- **Recorded data**
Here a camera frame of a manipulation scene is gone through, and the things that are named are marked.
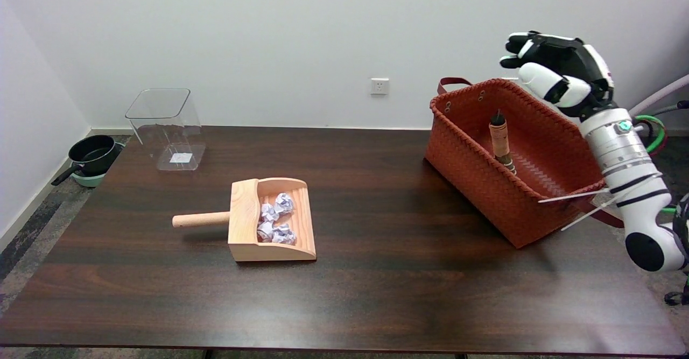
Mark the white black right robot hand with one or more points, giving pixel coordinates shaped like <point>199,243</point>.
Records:
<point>570,71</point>

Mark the brown straw hand broom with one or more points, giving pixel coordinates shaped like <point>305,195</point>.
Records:
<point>500,141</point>

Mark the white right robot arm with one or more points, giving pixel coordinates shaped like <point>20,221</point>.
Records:
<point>624,160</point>

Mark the orange woven basket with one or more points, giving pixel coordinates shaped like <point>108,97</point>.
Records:
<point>473,154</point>

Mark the crumpled white paper ball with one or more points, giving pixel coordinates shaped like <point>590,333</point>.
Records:
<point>284,235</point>
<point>265,231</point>
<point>285,203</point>
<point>268,212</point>

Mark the wooden dustpan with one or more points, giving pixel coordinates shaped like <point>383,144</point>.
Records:
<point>245,222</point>

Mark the clear plastic bin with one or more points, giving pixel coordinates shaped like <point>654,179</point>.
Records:
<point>167,127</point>

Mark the black frying pan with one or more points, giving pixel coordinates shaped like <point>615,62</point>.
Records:
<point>91,154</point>

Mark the green pot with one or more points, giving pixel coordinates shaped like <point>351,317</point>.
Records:
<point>89,178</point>

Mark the white wall socket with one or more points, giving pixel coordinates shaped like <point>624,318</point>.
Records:
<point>379,86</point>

- **Instructions to follow**
In the entries above, find every line with the word "hand" and list it.

- **Response for this exercise**
Mark the white black right robot hand with one or more points, giving pixel coordinates shaped like <point>199,243</point>.
Mark the brown straw hand broom with one or more points, giving pixel coordinates shaped like <point>305,195</point>.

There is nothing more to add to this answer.